EXERCISE DIRECTIONS: Copy out every line of the records where the string "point" occurs.

AVAILABLE RECORDS:
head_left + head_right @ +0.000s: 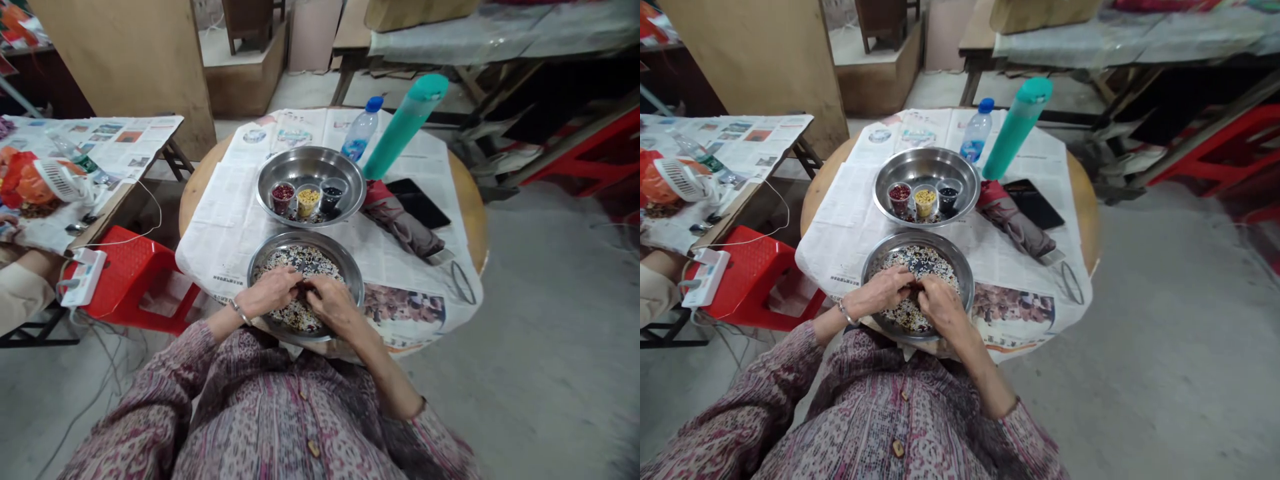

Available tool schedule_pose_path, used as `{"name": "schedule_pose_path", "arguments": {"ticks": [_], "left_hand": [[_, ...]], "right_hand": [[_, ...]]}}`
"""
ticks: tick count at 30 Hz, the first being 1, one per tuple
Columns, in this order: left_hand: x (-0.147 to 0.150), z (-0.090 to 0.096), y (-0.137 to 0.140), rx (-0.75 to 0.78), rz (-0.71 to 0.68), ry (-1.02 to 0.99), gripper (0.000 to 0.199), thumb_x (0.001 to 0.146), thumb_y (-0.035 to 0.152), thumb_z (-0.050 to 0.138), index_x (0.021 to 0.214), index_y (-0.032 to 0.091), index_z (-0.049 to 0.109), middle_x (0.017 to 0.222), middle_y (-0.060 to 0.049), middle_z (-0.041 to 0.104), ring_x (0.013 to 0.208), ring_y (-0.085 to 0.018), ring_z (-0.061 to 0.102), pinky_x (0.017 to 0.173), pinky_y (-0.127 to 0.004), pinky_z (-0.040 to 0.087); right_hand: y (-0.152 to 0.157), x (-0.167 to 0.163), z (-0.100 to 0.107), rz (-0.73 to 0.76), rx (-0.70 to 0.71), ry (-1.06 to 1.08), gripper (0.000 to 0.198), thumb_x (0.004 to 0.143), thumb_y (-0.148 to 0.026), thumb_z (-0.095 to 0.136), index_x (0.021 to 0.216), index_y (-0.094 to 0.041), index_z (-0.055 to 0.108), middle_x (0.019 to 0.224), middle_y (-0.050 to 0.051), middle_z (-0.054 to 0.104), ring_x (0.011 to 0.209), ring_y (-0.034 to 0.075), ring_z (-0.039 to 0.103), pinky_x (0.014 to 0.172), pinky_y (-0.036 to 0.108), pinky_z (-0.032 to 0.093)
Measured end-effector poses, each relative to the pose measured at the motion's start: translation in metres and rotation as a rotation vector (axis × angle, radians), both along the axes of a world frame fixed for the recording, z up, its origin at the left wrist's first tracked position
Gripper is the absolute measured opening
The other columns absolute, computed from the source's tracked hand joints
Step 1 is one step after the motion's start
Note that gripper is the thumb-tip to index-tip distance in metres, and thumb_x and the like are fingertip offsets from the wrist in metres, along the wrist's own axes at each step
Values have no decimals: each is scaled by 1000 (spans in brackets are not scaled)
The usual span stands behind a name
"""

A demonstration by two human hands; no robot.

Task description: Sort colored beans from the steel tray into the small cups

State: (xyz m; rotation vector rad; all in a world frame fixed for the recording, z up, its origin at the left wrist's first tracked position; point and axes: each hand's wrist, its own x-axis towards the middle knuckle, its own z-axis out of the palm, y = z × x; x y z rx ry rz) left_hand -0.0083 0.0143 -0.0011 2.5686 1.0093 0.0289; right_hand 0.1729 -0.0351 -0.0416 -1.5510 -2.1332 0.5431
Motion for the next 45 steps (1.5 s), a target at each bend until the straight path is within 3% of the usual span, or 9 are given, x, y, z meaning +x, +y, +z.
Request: {"name": "schedule_pose_path", "arguments": {"ticks": [9, 14, 18, 24, 26, 29, 33, 39, 45], "left_hand": [[-26, -2, -42, 107, 12, -131, 14, 99, 16, 48, 103, 16, 62, 111, -7, 60, 108, -20, 54, 103, -41, 47], [-26, -12, -45, 178, 172, -271, 14, 99, 19, 49, 94, 16, 62, 107, -8, 60, 104, -21, 53, 97, -41, 51], [-24, -21, -47, 200, 261, -385, 16, 100, 18, 46, 98, 16, 61, 99, -7, 59, 99, -20, 54, 95, -39, 52], [-25, -29, -52, 179, 413, -524, 30, 98, 7, 32, 119, 15, 53, 112, -11, 57, 110, -20, 52, 102, -39, 49], [-25, -29, -52, 172, 432, -508, 29, 97, 7, 32, 114, 16, 54, 110, -11, 57, 109, -21, 52, 102, -40, 48], [-25, -28, -51, 162, 427, -454, 29, 96, 8, 33, 113, 17, 54, 109, -10, 57, 108, -22, 53, 100, -40, 48], [-24, -27, -51, 172, 404, -371, 32, 95, 6, 34, 119, 16, 52, 111, -10, 57, 107, -22, 51, 99, -37, 48], [-25, -18, -49, 159, 357, -283, 24, 99, 22, 47, 122, 17, 53, 118, -10, 55, 115, -24, 49, 105, -41, 45], [-17, -2, -54, 18, 224, -59, 68, 80, 38, 78, 134, 23, 41, 139, -12, 42, 126, -32, 44, 100, -48, 49]], "right_hand": [[-33, -5, 14, 185, 74, -182, 40, 83, -17, 66, 123, -24, 60, 132, 11, 55, 119, 29, 52, 97, 46, 51], [-6, -12, 1, 113, 44, -184, 22, 92, -15, 52, 107, -23, 67, 104, 8, 63, 100, 24, 59, 83, 36, 53], [17, -13, 1, 22, 59, -170, 26, 95, -13, 44, 103, -20, 68, 98, 9, 65, 87, 21, 61, 79, 34, 52], [21, -36, 15, 287, 133, -107, 36, 85, -22, 64, 122, -21, 63, 134, 13, 58, 126, 30, 48, 103, 48, 45], [21, -43, 15, 331, 124, -160, 43, 82, -24, 69, 125, -20, 61, 141, 15, 53, 131, 34, 42, 105, 52, 42], [29, -43, 11, 342, 93, -196, 28, 87, -23, 63, 115, -19, 66, 131, 15, 59, 122, 32, 48, 101, 50, 44], [41, -24, 5, 193, 68, -187, 23, 95, -19, 46, 101, -20, 68, 104, 11, 64, 103, 25, 55, 92, 39, 48], [20, 16, 8, 37, 86, -188, 28, 92, -15, 47, 110, -19, 68, 107, 11, 66, 105, 25, 57, 95, 39, 49], [-16, 14, 5, -15, 59, -199, 39, 89, -37, 60, 125, -20, 60, 115, 14, 63, 109, 31, 57, 87, 44, 53]]}}
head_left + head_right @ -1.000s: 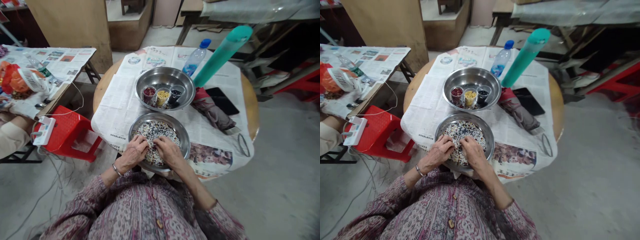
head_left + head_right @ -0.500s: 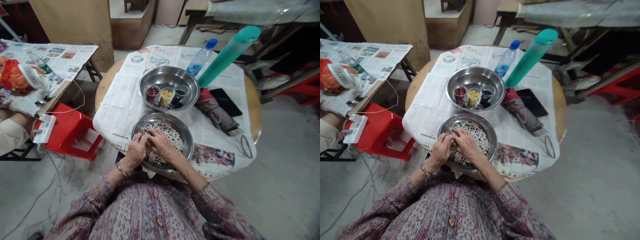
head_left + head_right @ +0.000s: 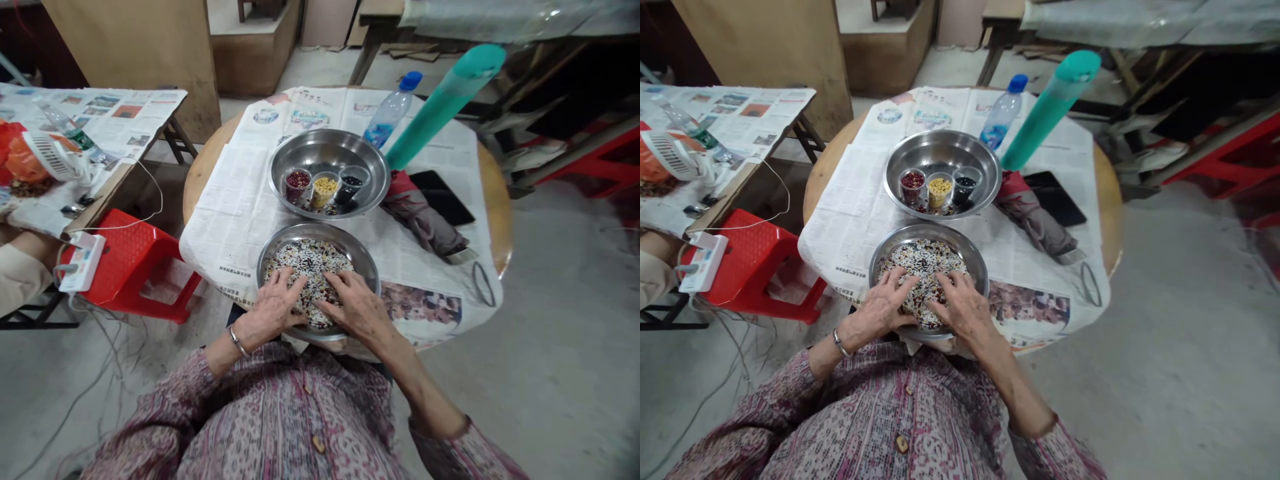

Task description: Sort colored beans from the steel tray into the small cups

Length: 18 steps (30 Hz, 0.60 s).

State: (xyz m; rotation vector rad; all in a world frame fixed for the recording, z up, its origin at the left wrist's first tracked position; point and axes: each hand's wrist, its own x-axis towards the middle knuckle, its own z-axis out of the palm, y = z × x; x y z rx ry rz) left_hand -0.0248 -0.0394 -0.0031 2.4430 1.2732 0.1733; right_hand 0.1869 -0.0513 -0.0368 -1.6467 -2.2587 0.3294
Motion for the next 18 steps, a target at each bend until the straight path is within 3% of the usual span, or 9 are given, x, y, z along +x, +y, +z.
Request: {"name": "schedule_pose_path", "arguments": {"ticks": [4, 8, 11, 13, 16, 18], "left_hand": [[14, -2, 7, -75, -35, 48, 27, 94, 13, 52, 120, 19, 48, 120, -9, 51, 111, -22, 53, 94, -38, 52], [22, -5, 32, -46, 2, 21, 27, 93, 2, 38, 109, 18, 54, 108, -8, 56, 98, -19, 56, 91, -34, 52], [22, -2, 48, 56, 69, -1, 19, 98, 15, 44, 112, 20, 56, 114, -7, 57, 108, -21, 54, 97, -36, 49], [22, 0, 51, 118, 76, 12, 32, 95, 35, 59, 124, 22, 54, 133, -9, 51, 123, -27, 47, 103, -43, 46], [28, 0, 48, 111, 14, 78, 80, 75, 58, 77, 139, 24, 44, 151, -14, 35, 134, -38, 35, 107, -55, 41], [35, -2, 44, 81, -33, 111, 77, 76, 55, 78, 138, 24, 45, 147, -15, 37, 132, -38, 37, 105, -56, 42]], "right_hand": [[3, -17, -14, 7, -44, 207, 30, 89, -18, 48, 115, -18, 64, 106, 12, 67, 100, 25, 64, 90, 41, 53], [15, -23, -18, -55, 13, 374, 37, 88, -13, 42, 114, -20, 67, 109, 10, 72, 103, 23, 66, 97, 43, 52], [15, -18, -15, -117, 114, 393, 39, 92, -14, 38, 119, -19, 67, 119, 12, 70, 113, 24, 63, 102, 46, 50], [9, -14, -14, -144, 181, 358, 38, 93, -15, 39, 119, -18, 67, 124, 14, 67, 118, 25, 60, 104, 48, 49], [-3, -9, -17, -168, 245, 302, 33, 94, -17, 43, 115, -18, 68, 120, 14, 67, 114, 26, 60, 101, 48, 51], [-9, -8, -21, -174, 275, 287, 32, 94, -17, 45, 115, -20, 68, 118, 12, 67, 111, 26, 60, 99, 48, 52]]}}
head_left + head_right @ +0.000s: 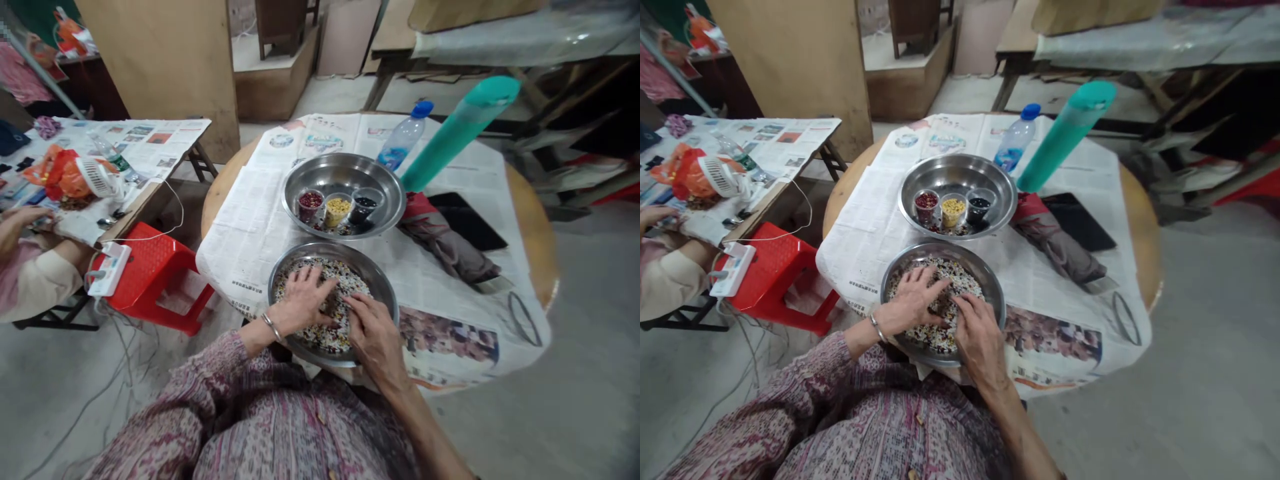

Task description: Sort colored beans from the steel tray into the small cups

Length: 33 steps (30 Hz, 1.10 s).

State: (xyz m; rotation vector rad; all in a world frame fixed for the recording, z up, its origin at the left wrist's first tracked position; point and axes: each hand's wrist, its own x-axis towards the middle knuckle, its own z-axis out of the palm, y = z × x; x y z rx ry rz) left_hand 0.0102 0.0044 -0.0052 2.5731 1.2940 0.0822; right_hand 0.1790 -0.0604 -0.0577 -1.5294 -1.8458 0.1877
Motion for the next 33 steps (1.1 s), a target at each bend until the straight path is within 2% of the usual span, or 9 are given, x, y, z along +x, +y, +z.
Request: {"name": "schedule_pose_path", "arguments": {"ticks": [4, 11, 14, 18, 20, 23, 27, 30, 33], "left_hand": [[13, -3, -5, -87, -73, 10, 22, 97, 19, 48, 117, 20, 56, 126, -11, 49, 113, -26, 50, 91, -40, 53], [0, 1, 6, -30, 33, 57, 26, 95, 5, 37, 111, 16, 55, 115, -10, 55, 111, -24, 52, 85, -34, 54], [-10, 6, -1, -14, 106, 61, 16, 100, 27, 47, 109, 17, 57, 116, -10, 55, 113, -27, 51, 85, -36, 54], [-15, 12, -25, -110, -26, 31, 57, 82, 57, 71, 121, 20, 54, 120, -11, 51, 111, -29, 51, 87, -40, 54], [-13, 11, -34, -134, -126, 27, 52, 85, 49, 72, 124, 21, 53, 120, -11, 49, 109, -28, 51, 86, -38, 54], [-5, 4, -34, -108, -246, 17, 19, 98, 21, 52, 116, 19, 56, 118, -11, 50, 108, -24, 53, 88, -35, 52], [12, -4, -12, -40, -328, -2, 26, 99, 10, 37, 118, 15, 55, 121, -12, 53, 111, -22, 54, 90, -33, 51], [18, -4, 10, 43, -248, 50, 27, 99, 9, 37, 116, 16, 56, 121, -11, 54, 113, -23, 52, 89, -34, 51], [11, 1, 23, 118, -39, 101, 20, 99, 15, 42, 109, 17, 59, 120, -11, 55, 114, -25, 49, 91, -36, 51]], "right_hand": [[-4, -3, -6, -42, 61, -1, 30, 94, -18, 45, 113, -20, 68, 116, 13, 67, 109, 26, 61, 96, 48, 53], [-3, -6, -3, -59, 97, 14, 26, 95, -19, 47, 109, -21, 69, 110, 11, 69, 103, 25, 62, 92, 46, 54], [-3, -7, -2, -67, 108, 26, 25, 94, -18, 48, 107, -21, 69, 108, 11, 70, 102, 25, 62, 91, 44, 54], [-4, -7, -2, -73, 110, 44, 25, 94, -18, 48, 107, -21, 69, 107, 10, 70, 101, 24, 63, 91, 44, 53], [-4, -7, -1, -87, 107, 67, 26, 94, -19, 48, 108, -22, 69, 107, 10, 70, 100, 24, 63, 91, 44, 53], [-5, -8, 0, -116, 107, 100, 27, 95, -19, 46, 110, -22, 69, 108, 10, 70, 102, 24, 62, 92, 43, 53], [-6, -8, 1, -138, 103, 117, 30, 95, -18, 43, 113, -20, 68, 112, 12, 68, 107, 24, 61, 94, 44, 52], [-5, -8, 2, -149, 119, 117, 32, 96, -17, 42, 115, -20, 67, 113, 12, 67, 109, 24, 61, 95, 44, 52], [-3, -9, 3, -152, 158, 128, 32, 95, -16, 43, 115, -20, 67, 111, 11, 68, 107, 24, 62, 94, 43, 53]]}}
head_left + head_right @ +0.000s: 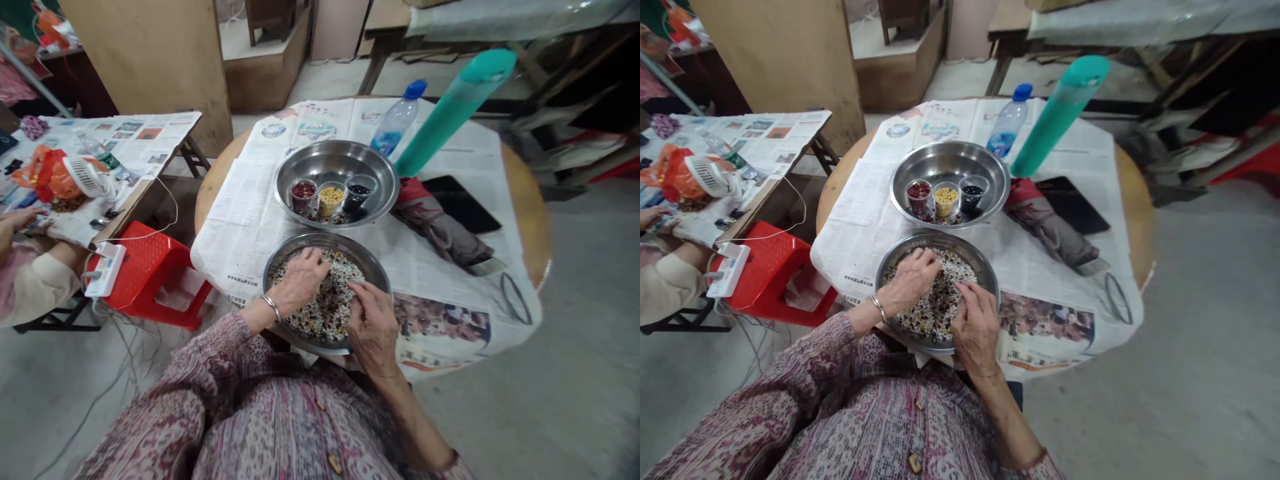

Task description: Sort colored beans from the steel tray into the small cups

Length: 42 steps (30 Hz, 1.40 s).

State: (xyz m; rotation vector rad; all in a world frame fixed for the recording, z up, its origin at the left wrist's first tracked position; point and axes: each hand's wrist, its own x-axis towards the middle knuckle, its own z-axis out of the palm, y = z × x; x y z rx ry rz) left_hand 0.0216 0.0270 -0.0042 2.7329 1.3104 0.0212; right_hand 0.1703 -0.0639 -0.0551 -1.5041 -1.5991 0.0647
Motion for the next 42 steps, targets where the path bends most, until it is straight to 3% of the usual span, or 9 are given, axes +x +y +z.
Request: {"name": "schedule_pose_path", "arguments": {"ticks": [3, 5, 9, 13, 20, 25, 29, 36, 42], "left_hand": [[-14, 3, -1, 3, 175, -22, 36, 94, 39, 60, 123, 19, 56, 130, -12, 49, 118, -30, 47, 94, -42, 50], [-21, 4, -8, -45, 175, -41, 51, 88, 47, 68, 129, 21, 52, 133, -12, 46, 120, -31, 46, 96, -44, 50], [-19, 1, -25, -202, 25, -77, 19, 97, 21, 54, 115, 21, 57, 119, -7, 53, 107, -21, 52, 92, -34, 51], [-8, 0, -32, -278, -122, -117, 23, 94, 4, 42, 104, 17, 58, 108, -6, 57, 98, -18, 55, 90, -30, 51], [-20, 8, -38, -106, -27, -198, 23, 98, 12, 43, 114, 20, 56, 120, -6, 57, 108, -22, 52, 92, -35, 51], [-43, -2, -58, -20, 88, -228, 14, 100, 19, 43, 95, 18, 57, 97, -4, 59, 95, -19, 55, 89, -33, 50], [-48, -14, -66, 35, 105, -222, 14, 100, 26, 45, 93, 17, 54, 93, -4, 60, 91, -19, 56, 81, -32, 48], [-42, -19, -68, 39, 149, -195, 12, 96, 28, 51, 91, 18, 53, 90, -3, 62, 85, -19, 59, 76, -33, 45], [-38, -23, -70, 17, 167, -224, 16, 95, 29, 50, 88, 16, 54, 86, -5, 63, 85, -19, 60, 79, -33, 45]], "right_hand": [[0, -1, 1, 8, 1, 6, 31, 95, -15, 45, 116, -21, 68, 112, 11, 68, 106, 23, 62, 93, 43, 53], [0, -1, 2, 16, -7, -3, 32, 94, -14, 45, 116, -21, 68, 112, 11, 68, 106, 23, 62, 93, 42, 53], [0, -1, 2, 21, -14, -39, 32, 94, -13, 46, 118, -19, 67, 110, 12, 69, 105, 24, 62, 92, 42, 54], [-1, 0, 0, 12, 10, -50, 30, 94, -13, 47, 116, -18, 67, 110, 12, 69, 104, 23, 63, 91, 42, 54], [-1, 1, -3, 20, 27, -88, 27, 95, -14, 48, 115, -15, 67, 108, 13, 70, 103, 23, 64, 92, 39, 53], [-1, 4, -3, 72, 58, -138, 23, 95, -19, 52, 110, -13, 68, 103, 13, 71, 98, 24, 64, 91, 39, 52], [0, 5, 2, 112, 100, -190, 21, 95, -24, 53, 103, -11, 69, 92, 12, 71, 86, 23, 64, 84, 36, 51], [3, 5, 7, 132, 123, -319, 32, 99, -32, 47, 92, -9, 69, 80, 11, 70, 71, 22, 63, 71, 33, 48], [1, 6, 7, 136, 128, -318, 31, 98, -31, 49, 93, -9, 69, 81, 12, 71, 71, 22, 64, 71, 33, 49]]}}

SOLUTION FOR THIS TASK:
State: (xyz m; rotation vector rad; all in a world frame fixed for the recording, z up, its origin at the left wrist's first tracked position; point and axes: each hand's wrist, its own x-axis towards the middle knuckle, its own z-axis out of the palm, y = z × x; x y z rx ry rz) left_hand -0.0083 0.0143 -0.0011 2.5686 1.0093 0.0289; right_hand 0.1729 -0.0351 -0.0416 -1.5510 -2.1332 0.5431
State: (xyz m; rotation vector rad; all in a world frame fixed for the recording, z up, its origin at the left wrist's first tracked position; point and axes: each hand's wrist, its own x-axis towards the middle knuckle, its own z-axis out of the palm, y = z × x; x y z rx ry rz) left_hand -0.0248 -0.0394 -0.0031 2.4430 1.2732 0.1733; right_hand 0.1869 -0.0513 -0.0368 -1.6467 -2.2587 0.3294
State: (xyz m; rotation vector rad; all in a world frame fixed for the recording, z up, its origin at the left wrist's first tracked position; point and axes: each hand's wrist, its own x-axis towards the middle knuckle, its own z-axis out of the palm, y = z × x; x y z rx ry rz) left_hand 0.0102 0.0044 -0.0052 2.5731 1.2940 0.0822; right_hand 0.1790 -0.0604 -0.0577 -1.5294 -1.8458 0.1877
State: (xyz m; rotation vector rad; all in a world frame fixed for the recording, z up, its origin at the left wrist's first tracked position; point and axes: each hand's wrist, its own x-axis towards the middle knuckle, its own z-axis out of the palm, y = z × x; x y z rx ry rz) left_hand 0.0216 0.0270 -0.0042 2.7329 1.3104 0.0212; right_hand 0.1703 -0.0639 -0.0551 -1.5041 -1.5991 0.0647

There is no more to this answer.